▶ WHAT THIS TASK INVOLVES: The answer is a stretch of the material below, returned exactly: the line containing "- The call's", the line containing "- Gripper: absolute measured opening", and all lines between.

▶ RECORD EXCERPTS:
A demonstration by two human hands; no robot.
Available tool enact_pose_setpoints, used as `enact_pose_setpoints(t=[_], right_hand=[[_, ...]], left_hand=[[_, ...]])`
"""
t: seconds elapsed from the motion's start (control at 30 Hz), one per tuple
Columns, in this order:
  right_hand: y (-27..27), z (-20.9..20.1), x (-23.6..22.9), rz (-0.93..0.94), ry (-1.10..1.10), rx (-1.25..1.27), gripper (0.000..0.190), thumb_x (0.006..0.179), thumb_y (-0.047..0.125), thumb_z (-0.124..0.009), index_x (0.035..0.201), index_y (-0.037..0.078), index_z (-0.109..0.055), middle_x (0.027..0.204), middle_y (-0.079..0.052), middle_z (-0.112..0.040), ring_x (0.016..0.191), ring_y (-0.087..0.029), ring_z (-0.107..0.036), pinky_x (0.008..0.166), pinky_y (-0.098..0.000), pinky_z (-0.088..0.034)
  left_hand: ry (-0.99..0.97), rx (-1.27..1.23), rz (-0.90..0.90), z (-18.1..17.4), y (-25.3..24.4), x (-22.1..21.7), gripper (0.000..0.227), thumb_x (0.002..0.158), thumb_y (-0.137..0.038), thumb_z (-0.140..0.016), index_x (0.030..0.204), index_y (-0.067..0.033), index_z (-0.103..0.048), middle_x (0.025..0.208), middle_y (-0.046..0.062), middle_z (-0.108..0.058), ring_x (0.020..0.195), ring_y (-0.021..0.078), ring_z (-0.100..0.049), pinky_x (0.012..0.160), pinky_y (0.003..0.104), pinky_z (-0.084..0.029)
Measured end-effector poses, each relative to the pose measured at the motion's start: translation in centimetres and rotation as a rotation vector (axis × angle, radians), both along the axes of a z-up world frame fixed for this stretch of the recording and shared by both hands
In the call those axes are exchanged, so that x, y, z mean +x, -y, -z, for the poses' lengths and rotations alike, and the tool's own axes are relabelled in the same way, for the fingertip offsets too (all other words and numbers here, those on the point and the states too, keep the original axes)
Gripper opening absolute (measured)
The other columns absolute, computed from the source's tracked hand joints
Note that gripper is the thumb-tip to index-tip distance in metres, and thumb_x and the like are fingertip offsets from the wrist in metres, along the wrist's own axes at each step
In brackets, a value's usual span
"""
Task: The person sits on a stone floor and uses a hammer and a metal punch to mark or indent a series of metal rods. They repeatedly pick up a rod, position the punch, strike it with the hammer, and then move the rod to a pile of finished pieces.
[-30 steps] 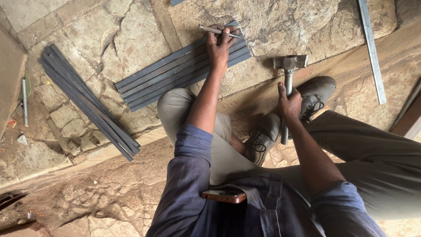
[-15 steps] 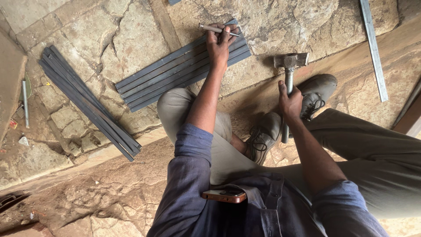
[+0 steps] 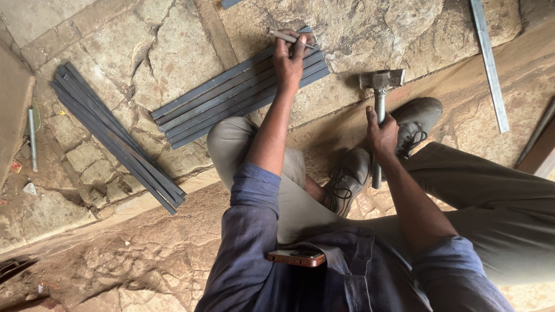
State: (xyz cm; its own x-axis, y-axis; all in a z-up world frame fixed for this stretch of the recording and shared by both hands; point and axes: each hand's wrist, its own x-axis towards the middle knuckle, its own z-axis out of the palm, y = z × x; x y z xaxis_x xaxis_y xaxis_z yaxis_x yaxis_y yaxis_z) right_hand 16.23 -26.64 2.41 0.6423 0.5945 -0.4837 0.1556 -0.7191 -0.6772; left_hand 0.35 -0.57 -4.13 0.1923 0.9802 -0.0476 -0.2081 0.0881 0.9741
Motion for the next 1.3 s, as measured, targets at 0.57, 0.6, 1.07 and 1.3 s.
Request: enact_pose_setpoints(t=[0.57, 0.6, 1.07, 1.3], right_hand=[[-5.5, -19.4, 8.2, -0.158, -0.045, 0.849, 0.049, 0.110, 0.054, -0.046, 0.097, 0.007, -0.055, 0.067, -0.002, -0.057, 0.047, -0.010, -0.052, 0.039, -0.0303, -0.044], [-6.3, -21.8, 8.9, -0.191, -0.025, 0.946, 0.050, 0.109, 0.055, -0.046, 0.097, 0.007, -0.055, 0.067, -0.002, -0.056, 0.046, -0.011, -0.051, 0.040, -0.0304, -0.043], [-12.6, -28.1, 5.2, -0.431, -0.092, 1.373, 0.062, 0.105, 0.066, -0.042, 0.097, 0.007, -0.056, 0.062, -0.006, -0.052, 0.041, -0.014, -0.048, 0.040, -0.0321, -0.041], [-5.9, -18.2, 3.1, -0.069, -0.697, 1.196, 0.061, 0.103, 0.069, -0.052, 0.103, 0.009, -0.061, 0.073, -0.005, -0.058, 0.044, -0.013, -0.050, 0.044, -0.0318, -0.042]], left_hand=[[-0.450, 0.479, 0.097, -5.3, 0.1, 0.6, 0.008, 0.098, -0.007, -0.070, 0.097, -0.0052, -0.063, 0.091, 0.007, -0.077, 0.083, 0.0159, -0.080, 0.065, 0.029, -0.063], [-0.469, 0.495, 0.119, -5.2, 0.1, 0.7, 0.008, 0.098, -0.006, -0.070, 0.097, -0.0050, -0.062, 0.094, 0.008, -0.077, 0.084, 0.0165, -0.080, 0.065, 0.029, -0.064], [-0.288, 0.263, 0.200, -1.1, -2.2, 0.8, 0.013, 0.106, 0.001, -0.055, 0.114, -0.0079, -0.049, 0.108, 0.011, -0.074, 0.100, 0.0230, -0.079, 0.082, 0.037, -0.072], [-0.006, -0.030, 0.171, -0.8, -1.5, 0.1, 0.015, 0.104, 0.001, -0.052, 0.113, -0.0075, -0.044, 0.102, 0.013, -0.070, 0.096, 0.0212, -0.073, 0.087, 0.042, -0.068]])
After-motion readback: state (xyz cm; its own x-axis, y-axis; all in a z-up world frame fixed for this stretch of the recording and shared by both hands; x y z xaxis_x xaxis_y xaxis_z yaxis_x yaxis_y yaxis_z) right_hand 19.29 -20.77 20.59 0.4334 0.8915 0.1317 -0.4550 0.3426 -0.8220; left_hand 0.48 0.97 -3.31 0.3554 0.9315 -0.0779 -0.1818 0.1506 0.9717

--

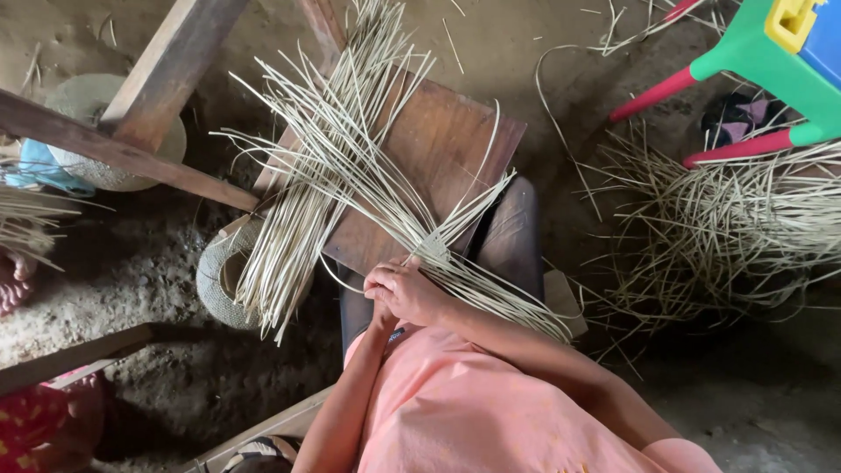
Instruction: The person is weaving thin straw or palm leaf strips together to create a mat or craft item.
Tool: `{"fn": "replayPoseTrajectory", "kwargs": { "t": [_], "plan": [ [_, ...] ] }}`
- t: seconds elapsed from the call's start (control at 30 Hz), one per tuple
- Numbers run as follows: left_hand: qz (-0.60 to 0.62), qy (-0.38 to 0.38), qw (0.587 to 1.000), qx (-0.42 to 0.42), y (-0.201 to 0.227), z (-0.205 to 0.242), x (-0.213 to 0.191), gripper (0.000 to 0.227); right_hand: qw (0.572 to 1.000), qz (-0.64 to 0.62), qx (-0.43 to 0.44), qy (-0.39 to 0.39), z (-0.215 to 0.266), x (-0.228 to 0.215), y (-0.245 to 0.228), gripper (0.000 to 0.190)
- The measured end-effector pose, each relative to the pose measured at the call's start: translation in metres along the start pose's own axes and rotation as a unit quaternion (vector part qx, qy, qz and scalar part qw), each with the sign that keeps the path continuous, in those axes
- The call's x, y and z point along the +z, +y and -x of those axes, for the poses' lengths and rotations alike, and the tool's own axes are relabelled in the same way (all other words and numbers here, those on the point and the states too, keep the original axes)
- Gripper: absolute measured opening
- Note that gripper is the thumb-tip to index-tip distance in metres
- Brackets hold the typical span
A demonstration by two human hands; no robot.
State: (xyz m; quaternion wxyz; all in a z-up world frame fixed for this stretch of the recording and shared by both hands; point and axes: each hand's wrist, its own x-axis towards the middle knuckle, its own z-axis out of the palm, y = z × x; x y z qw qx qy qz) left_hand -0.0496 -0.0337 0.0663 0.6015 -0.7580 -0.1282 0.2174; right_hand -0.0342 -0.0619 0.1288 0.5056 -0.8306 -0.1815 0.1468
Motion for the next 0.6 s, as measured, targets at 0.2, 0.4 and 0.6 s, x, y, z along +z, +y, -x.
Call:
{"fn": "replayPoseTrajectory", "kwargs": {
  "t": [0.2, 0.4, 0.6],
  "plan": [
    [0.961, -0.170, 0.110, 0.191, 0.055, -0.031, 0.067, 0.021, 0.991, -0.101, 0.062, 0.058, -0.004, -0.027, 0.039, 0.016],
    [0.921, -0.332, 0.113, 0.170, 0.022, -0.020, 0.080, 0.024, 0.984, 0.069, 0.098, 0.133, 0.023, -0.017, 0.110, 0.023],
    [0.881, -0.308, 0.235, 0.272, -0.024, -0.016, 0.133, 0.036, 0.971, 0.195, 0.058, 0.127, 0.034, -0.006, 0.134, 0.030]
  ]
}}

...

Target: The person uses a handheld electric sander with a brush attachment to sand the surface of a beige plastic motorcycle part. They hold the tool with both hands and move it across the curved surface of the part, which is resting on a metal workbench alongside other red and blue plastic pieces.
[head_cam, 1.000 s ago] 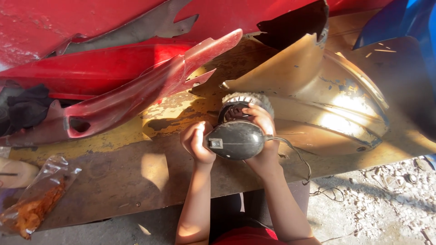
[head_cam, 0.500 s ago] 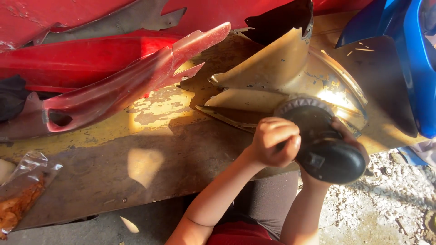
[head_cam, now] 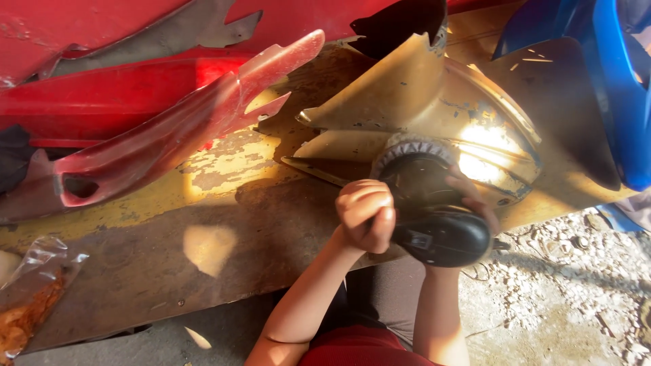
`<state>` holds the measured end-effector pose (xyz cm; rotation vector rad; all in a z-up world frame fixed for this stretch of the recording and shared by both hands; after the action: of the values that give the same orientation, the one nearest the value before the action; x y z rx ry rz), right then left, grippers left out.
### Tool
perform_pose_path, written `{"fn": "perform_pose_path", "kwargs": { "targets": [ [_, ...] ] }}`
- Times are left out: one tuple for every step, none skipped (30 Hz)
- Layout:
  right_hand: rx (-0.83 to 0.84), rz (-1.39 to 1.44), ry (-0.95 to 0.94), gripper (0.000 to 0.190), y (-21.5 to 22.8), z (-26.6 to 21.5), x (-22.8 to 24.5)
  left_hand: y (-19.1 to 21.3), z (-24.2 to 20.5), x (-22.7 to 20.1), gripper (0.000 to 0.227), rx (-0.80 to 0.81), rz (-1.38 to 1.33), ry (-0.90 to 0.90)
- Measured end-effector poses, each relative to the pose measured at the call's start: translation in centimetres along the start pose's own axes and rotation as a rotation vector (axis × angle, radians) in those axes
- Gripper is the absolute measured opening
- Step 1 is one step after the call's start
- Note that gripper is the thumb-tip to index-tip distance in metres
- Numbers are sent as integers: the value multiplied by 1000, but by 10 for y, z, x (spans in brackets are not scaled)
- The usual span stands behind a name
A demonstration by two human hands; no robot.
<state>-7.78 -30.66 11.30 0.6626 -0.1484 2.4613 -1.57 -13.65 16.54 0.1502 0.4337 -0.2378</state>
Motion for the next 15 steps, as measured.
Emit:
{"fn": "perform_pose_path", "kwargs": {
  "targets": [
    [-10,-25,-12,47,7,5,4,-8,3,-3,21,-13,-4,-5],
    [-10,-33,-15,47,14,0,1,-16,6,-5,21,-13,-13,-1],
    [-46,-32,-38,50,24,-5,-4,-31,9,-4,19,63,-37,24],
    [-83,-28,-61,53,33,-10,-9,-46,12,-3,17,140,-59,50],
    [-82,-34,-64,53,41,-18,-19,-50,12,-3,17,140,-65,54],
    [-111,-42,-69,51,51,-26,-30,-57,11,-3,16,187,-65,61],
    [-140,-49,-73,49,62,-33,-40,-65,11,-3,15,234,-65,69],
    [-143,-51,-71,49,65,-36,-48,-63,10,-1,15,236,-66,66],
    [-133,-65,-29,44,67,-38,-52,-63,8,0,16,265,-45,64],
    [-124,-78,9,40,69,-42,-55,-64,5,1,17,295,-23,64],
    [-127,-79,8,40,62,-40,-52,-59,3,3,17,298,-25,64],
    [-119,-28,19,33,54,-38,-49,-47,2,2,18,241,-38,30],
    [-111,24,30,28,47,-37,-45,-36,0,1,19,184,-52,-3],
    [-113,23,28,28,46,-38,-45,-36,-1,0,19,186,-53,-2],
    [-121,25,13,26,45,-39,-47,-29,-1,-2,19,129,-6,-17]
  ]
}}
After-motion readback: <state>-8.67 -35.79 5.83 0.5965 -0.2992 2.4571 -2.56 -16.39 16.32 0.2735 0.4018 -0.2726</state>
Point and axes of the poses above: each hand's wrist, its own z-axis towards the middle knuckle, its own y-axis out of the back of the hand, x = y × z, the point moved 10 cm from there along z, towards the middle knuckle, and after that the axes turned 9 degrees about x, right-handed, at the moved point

▶ REPLY:
- The call's x, y and z point along the +z, +y and -x of those axes, for the poses' lengths and rotations alike, and the tool's own axes are relabelled in the same way (all other words and numbers here, those on the point and the states too, keep the original axes)
- Gripper: absolute measured opening

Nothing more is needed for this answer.